[Dataset entries]
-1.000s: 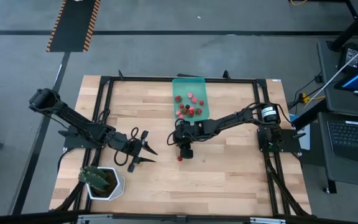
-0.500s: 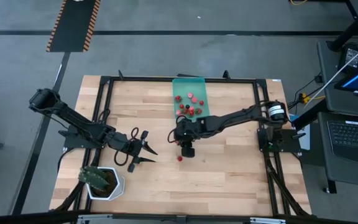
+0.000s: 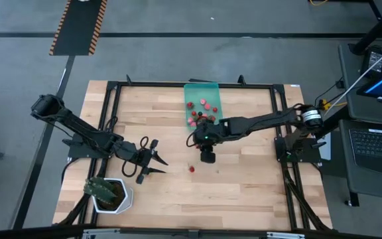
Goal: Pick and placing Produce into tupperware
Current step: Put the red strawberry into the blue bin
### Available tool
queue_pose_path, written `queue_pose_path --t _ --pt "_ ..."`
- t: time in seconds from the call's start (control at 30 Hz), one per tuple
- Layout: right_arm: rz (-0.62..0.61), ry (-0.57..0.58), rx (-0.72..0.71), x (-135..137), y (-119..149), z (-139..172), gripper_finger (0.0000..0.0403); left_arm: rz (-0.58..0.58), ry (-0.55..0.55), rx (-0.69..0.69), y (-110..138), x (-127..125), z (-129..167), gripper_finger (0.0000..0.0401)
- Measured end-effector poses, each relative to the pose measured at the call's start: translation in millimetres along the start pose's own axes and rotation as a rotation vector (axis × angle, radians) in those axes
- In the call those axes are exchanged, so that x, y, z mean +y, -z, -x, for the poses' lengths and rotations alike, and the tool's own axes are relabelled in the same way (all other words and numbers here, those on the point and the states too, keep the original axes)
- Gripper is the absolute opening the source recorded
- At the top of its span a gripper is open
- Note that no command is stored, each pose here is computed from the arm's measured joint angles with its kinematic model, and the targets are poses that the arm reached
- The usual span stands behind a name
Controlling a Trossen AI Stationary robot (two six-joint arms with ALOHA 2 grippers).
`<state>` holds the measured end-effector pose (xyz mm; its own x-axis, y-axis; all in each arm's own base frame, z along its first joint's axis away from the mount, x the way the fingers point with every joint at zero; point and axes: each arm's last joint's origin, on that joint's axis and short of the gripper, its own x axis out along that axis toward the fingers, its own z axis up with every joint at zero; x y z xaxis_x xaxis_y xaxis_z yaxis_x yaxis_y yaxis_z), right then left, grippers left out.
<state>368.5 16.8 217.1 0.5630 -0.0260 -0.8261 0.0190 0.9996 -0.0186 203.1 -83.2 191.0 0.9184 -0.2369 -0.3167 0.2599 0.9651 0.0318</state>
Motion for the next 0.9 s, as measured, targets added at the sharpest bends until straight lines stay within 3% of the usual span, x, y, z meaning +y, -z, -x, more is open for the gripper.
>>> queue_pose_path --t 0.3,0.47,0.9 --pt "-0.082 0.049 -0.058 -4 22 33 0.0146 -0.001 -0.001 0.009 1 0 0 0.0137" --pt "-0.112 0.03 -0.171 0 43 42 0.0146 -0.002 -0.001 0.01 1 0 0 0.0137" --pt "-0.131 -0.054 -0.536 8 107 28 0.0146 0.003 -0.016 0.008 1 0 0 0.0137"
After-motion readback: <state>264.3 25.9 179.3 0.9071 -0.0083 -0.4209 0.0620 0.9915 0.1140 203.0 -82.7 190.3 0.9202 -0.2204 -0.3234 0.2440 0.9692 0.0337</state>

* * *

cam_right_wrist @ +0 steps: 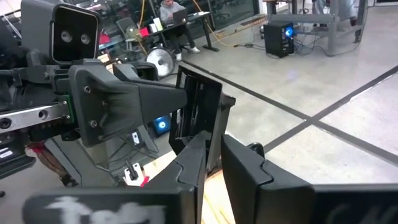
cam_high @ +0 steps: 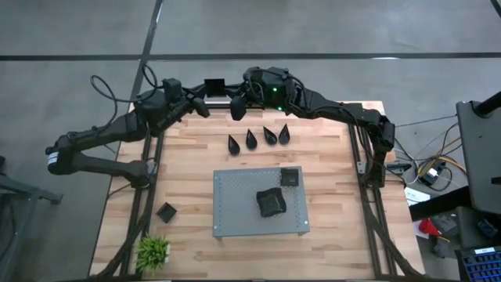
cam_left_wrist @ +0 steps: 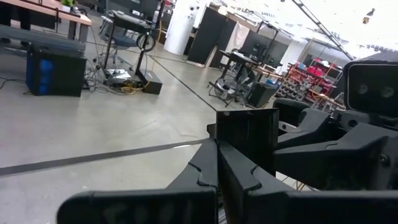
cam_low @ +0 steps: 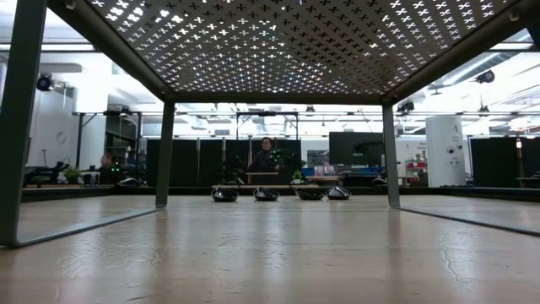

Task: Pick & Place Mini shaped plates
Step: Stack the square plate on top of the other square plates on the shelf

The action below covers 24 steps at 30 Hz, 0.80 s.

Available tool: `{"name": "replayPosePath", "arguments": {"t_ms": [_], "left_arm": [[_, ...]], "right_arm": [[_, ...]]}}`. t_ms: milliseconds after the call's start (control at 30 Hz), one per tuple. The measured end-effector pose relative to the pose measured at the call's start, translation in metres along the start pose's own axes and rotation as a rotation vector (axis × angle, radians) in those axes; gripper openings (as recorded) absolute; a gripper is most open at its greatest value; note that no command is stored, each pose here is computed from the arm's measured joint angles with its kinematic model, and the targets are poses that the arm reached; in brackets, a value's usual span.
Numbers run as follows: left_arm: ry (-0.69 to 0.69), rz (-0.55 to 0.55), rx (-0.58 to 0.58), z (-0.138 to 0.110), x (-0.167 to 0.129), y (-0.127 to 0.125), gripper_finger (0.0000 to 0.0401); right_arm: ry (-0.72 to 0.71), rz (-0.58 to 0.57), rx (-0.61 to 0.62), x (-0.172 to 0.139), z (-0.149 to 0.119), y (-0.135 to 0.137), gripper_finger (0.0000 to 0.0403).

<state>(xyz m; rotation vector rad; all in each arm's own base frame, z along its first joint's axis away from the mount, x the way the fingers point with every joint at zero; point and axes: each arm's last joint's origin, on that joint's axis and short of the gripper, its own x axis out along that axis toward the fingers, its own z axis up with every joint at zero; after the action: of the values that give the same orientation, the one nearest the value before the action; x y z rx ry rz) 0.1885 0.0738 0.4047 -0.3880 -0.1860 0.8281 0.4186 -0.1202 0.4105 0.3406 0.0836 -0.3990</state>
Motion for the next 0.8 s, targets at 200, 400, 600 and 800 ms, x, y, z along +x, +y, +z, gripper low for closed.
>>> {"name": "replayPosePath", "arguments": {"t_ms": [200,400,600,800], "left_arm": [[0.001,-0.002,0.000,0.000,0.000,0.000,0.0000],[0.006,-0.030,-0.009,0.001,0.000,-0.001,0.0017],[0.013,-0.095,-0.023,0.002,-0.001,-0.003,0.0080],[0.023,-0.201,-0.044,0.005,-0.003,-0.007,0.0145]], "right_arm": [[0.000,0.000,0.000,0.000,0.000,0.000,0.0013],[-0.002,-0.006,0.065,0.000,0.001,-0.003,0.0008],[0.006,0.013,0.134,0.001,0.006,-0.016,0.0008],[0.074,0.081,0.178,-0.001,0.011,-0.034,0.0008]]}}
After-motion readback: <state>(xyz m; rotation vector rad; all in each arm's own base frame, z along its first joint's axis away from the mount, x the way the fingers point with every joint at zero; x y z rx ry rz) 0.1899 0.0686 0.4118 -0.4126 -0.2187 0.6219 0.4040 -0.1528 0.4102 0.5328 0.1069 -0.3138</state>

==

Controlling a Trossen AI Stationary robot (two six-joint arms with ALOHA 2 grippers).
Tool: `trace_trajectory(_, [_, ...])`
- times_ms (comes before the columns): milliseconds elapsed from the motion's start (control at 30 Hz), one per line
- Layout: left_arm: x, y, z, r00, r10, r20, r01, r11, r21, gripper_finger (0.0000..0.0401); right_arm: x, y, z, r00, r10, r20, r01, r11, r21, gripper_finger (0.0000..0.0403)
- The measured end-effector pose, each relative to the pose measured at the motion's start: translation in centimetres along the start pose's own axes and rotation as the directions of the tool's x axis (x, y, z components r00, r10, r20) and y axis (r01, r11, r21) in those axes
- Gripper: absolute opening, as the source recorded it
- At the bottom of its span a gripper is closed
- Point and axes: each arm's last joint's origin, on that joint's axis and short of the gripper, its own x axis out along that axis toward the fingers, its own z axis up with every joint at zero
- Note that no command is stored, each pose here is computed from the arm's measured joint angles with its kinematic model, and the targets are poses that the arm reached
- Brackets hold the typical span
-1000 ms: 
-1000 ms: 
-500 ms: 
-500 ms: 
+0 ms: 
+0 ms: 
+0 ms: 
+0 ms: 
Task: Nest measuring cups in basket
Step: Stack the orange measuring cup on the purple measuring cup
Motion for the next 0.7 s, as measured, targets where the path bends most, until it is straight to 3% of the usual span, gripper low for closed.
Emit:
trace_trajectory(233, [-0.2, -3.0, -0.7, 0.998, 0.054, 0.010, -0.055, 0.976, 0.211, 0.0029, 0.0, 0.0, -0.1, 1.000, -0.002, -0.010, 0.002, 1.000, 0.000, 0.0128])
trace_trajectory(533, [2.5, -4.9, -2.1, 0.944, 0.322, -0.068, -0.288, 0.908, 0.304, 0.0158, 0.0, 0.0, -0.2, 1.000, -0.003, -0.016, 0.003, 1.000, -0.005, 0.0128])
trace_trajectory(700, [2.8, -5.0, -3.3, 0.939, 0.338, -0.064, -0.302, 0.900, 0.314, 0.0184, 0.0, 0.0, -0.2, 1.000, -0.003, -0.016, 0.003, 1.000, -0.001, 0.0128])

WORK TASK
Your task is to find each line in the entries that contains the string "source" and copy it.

RESPONSE AREA
- Gripper is the absolute opening the source recorded
- Gripper: absolute opening, as the source recorded it

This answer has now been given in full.